# [Task requirements]
Return every line from the one with "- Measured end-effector" through the one with "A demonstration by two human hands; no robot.", inclusive, exactly as it appears below.

# [Source data]
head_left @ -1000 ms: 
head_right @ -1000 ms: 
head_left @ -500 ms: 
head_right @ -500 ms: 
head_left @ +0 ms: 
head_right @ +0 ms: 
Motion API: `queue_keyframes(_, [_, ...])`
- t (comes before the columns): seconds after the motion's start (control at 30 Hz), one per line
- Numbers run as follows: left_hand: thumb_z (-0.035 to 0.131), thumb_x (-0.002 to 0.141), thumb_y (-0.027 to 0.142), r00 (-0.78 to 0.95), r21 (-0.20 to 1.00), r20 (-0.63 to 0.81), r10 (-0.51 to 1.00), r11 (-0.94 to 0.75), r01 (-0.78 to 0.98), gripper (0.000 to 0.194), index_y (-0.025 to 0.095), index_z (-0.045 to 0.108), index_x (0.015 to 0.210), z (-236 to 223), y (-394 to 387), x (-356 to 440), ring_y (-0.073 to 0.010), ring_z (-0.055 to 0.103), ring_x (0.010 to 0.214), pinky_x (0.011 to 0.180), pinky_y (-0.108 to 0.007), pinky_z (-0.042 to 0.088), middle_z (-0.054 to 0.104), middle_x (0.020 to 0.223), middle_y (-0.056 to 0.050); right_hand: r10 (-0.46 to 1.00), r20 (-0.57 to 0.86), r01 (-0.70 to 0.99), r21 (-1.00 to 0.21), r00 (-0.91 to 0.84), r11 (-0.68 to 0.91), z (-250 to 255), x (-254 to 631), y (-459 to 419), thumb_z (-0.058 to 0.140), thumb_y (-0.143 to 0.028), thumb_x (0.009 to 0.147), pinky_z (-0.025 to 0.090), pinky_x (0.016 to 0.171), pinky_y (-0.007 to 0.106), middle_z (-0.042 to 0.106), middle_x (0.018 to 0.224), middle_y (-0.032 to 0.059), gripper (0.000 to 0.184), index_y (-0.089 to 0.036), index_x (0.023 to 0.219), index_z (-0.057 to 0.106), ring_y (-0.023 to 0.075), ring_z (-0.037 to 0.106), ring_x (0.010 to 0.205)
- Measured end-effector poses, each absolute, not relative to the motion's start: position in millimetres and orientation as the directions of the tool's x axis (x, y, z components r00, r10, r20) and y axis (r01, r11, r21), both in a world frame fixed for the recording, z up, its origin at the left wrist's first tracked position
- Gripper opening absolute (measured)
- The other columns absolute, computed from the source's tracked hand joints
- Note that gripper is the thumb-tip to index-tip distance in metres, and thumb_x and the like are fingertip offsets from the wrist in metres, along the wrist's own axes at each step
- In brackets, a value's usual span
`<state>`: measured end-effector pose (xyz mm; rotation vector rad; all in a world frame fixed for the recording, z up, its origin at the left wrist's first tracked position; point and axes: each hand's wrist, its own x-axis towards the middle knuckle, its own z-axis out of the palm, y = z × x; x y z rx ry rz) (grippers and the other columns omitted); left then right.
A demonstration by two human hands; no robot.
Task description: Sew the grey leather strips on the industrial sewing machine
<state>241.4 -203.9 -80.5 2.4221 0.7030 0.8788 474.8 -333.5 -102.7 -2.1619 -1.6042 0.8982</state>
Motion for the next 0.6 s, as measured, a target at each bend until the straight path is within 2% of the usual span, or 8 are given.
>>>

# [Exercise output]
- Measured end-effector poses, each absolute, not relative to the motion's start: position in millimetres and orientation as the directions of the tool's x axis (x, y, z components r00, r10, r20) and y axis (r01, r11, r21), both in a world frame fixed for the recording, z up, its origin at the left wrist's first tracked position
- Gripper opening absolute (measured)
- The other columns absolute, computed from the source's tracked hand joints
- Note that gripper is the thumb-tip to index-tip distance in metres, and thumb_x and the like are fingertip offsets from the wrist in metres, along the wrist's own axes at each step
- In brackets, a value's usual span
`<state>`: measured end-effector pose (xyz mm; rotation vector rad; all in a world frame fixed for the recording, z up, its origin at the left wrist's first tracked position; point and axes: each hand's wrist, its own x-axis towards the middle knuckle, its own z-axis out of the palm, y = z × x; x y z rx ry rz) (grippers and the other columns omitted); left then right.
A demonstration by two human hands; no robot.

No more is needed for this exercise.